Disconnecting/Reconnecting Ethernet Problems

Hello Group,

I have written two socket applications (client/server) that when I
disconnect and reconnect the ethernet cable causes problems with the
server. The client only ever connects and sends messages to the
server at rate of about 1 second. The server just listens, forks and
waits for messages. There is no higher level communication protocol
so the client just writes and the server just reads.

The test scenario that I have is that I have two clients connected to
the server (child processes) from seperate computers. When I
disconnect the ethernet, the client continues to write messages
sucessfully to the socket without knowledge of the disconnect (I’m
okay with that). The server obviously stops receiving messages. The
unexpected behavior arises from when I reconnect the ethernet cable.
One of the server’s child process will SIGSEGV and the other will
return from a blocking readn call having reported that it read the
expect bytes from the socket.

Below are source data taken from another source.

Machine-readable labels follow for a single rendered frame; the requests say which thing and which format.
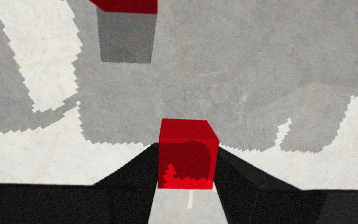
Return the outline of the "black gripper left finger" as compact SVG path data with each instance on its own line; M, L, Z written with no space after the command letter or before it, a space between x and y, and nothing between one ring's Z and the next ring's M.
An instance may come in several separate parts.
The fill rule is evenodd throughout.
M0 224L148 224L159 143L93 185L0 183Z

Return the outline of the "red cube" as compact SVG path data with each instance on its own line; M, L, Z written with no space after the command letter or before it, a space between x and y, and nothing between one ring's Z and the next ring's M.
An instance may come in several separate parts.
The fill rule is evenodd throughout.
M158 189L212 190L219 139L207 120L162 119Z
M157 0L89 0L109 12L157 14Z

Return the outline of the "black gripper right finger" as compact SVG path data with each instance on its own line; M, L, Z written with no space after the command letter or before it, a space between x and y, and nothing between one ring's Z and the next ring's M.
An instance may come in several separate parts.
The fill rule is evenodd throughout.
M358 189L300 190L220 146L214 184L228 224L358 224Z

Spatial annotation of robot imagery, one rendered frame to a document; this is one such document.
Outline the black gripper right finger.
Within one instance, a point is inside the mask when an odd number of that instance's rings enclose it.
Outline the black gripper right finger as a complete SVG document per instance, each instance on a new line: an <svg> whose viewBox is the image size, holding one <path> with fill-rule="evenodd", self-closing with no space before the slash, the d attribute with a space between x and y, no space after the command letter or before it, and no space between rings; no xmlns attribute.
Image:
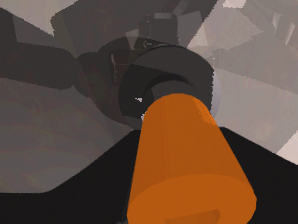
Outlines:
<svg viewBox="0 0 298 224"><path fill-rule="evenodd" d="M220 127L257 198L246 224L298 224L298 165Z"/></svg>

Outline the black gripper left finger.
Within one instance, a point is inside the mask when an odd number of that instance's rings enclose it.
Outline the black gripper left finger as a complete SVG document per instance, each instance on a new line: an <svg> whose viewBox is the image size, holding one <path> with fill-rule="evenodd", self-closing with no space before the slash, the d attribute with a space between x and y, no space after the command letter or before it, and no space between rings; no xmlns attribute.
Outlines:
<svg viewBox="0 0 298 224"><path fill-rule="evenodd" d="M140 135L133 129L51 192L0 192L0 224L129 224Z"/></svg>

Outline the orange knob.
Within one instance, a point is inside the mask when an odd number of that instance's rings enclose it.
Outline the orange knob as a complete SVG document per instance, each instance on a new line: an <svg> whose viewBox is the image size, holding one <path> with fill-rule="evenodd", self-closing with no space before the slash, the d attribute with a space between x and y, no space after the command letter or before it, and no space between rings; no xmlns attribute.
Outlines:
<svg viewBox="0 0 298 224"><path fill-rule="evenodd" d="M257 196L239 165L200 99L162 96L142 121L129 224L246 224Z"/></svg>

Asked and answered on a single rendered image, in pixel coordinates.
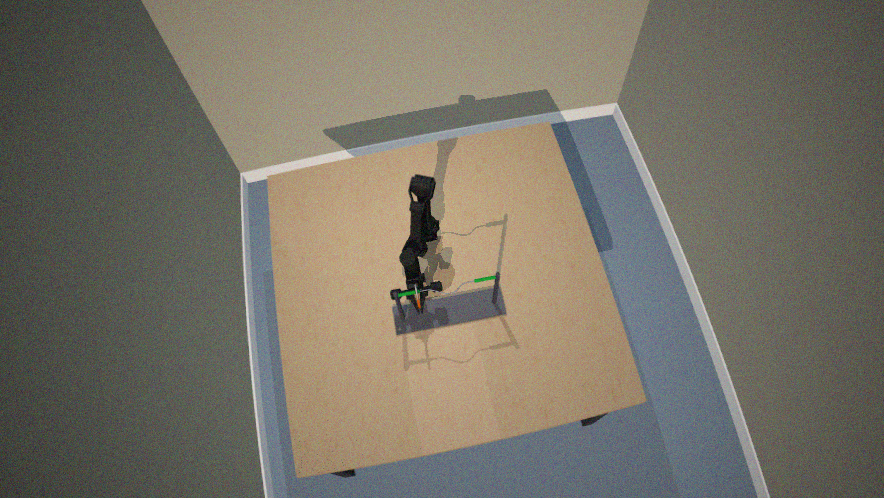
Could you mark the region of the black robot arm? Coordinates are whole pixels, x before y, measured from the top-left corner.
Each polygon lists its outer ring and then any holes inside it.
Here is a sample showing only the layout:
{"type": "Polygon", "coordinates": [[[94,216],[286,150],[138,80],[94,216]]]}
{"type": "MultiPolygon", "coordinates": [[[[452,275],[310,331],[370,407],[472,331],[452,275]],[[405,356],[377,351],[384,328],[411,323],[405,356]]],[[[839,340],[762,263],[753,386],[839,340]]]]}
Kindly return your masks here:
{"type": "MultiPolygon", "coordinates": [[[[425,256],[428,247],[426,242],[437,240],[439,220],[431,215],[430,200],[433,198],[436,181],[434,177],[417,174],[411,177],[408,193],[411,199],[409,211],[411,211],[410,236],[406,241],[399,260],[404,267],[405,273],[411,270],[420,270],[419,257],[425,256]],[[412,193],[417,196],[413,200],[412,193]],[[437,239],[436,239],[437,238],[437,239]]],[[[423,286],[426,282],[424,273],[415,273],[416,276],[407,277],[407,289],[423,286]]]]}

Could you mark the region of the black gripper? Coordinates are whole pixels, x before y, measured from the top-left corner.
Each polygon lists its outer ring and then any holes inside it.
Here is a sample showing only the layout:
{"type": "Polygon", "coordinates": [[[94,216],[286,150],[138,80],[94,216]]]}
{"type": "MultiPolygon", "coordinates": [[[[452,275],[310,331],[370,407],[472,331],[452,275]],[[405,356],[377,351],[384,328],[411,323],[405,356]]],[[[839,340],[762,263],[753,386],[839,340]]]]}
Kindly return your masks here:
{"type": "MultiPolygon", "coordinates": [[[[411,271],[406,272],[406,273],[405,273],[405,276],[407,275],[407,277],[409,277],[409,276],[410,276],[410,277],[413,277],[413,276],[416,276],[415,273],[419,273],[419,274],[421,274],[421,271],[420,271],[420,270],[411,270],[411,271]]],[[[429,286],[422,286],[422,285],[421,285],[420,287],[417,287],[417,290],[420,290],[420,291],[421,291],[421,290],[427,290],[427,289],[432,289],[432,290],[436,290],[436,291],[442,291],[442,283],[441,283],[440,281],[437,281],[437,282],[431,282],[429,286]]],[[[394,289],[394,290],[391,290],[391,291],[390,291],[390,297],[391,297],[391,300],[395,300],[395,299],[394,299],[394,296],[393,296],[393,293],[394,293],[394,292],[397,292],[397,293],[399,294],[399,293],[404,293],[404,292],[409,292],[409,291],[415,291],[415,287],[414,287],[414,288],[411,288],[411,289],[408,289],[408,290],[403,290],[403,291],[401,291],[401,289],[394,289]]],[[[428,290],[428,291],[430,291],[430,290],[428,290]]],[[[423,314],[424,301],[425,301],[425,297],[428,296],[428,291],[422,291],[422,292],[420,292],[420,307],[421,307],[421,314],[423,314]]],[[[413,295],[408,295],[408,296],[406,296],[406,298],[407,298],[407,300],[410,300],[410,301],[412,302],[412,304],[413,304],[414,307],[416,308],[418,314],[420,315],[420,313],[419,313],[419,308],[418,308],[418,305],[417,305],[417,302],[416,302],[416,299],[415,299],[414,294],[413,294],[413,295]]]]}

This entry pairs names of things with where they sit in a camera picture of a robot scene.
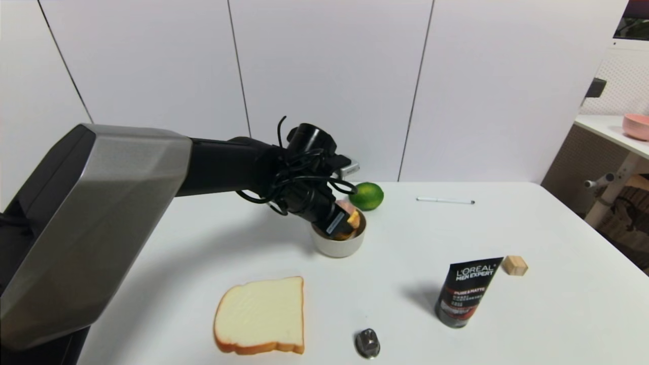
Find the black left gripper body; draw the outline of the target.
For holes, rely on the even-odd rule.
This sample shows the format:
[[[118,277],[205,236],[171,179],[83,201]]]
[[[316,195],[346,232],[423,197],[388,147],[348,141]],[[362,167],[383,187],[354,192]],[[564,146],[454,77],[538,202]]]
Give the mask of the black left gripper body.
[[[343,227],[350,213],[336,203],[331,189],[296,182],[284,192],[287,211],[310,222],[325,236],[343,236]]]

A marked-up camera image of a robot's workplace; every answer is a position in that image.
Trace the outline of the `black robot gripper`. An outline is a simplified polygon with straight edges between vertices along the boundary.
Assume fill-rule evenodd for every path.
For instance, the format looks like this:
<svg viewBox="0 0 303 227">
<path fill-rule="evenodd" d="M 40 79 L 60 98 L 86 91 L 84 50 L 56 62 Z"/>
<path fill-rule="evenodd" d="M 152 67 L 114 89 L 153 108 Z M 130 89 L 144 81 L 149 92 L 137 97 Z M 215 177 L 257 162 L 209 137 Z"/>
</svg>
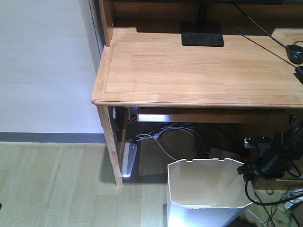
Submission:
<svg viewBox="0 0 303 227">
<path fill-rule="evenodd" d="M 254 176 L 259 176 L 264 179 L 281 178 L 288 170 L 288 159 L 279 155 L 282 151 L 282 144 L 280 142 L 269 143 L 254 143 L 254 147 L 261 153 L 252 165 L 243 164 L 237 168 L 239 175 L 243 176 L 245 182 L 251 181 Z"/>
</svg>

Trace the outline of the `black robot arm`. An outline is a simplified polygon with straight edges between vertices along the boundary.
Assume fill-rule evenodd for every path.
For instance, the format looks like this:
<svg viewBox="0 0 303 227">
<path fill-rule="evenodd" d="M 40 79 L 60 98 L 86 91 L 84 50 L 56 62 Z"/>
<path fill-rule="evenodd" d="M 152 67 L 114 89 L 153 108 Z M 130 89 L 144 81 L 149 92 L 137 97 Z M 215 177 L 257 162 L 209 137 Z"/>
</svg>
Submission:
<svg viewBox="0 0 303 227">
<path fill-rule="evenodd" d="M 274 137 L 249 137 L 244 139 L 245 148 L 256 148 L 258 156 L 254 161 L 237 168 L 244 181 L 255 176 L 266 180 L 281 178 L 294 168 L 293 161 L 303 155 L 303 122 L 296 114 L 289 115 L 290 128 L 277 132 Z"/>
</svg>

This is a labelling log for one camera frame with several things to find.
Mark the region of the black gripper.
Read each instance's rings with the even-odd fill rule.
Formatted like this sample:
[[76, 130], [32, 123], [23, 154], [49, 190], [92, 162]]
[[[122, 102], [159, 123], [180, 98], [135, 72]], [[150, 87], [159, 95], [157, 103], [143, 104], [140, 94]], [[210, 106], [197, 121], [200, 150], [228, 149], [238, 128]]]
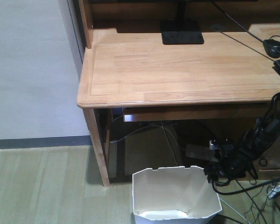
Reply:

This problem is repeatable and happens
everytime. The SIGSEGV address seems to be bogus but is sometimes
different (but bogus in the same way), i.e. 0007:3F800000. I’ve also
tried running a debugger on the child processes in hopes of catching
where the segmentation fault happens but it doesn’t give me any
useful information.

This problem happens under QNX 4.25 using TCP/IP 5.0 with the latest
patches. The same code is also used and compiled under
FreeBSD/OpenBSD with a completely different behavior. The behavior I
see under BSD is that, the client will continue to send messages and
once the ethernet connection is restored the client will get an EPIPE
on the write. The server child process will remain until the readn
fails with -1 with errno set to ECONNRESET after its time wait period
(I have SO_KEEPALIVE set).

What is the expected behavior on either end of a socket connection
when the network connection is lost under QNX4? Why would the read()
in my readn() function not return a -1 like under BSD and in the one
case my readn returned expected number of bytes? And why does one
child process seg fault and the other not?

Any suggestions or insight is appreciated.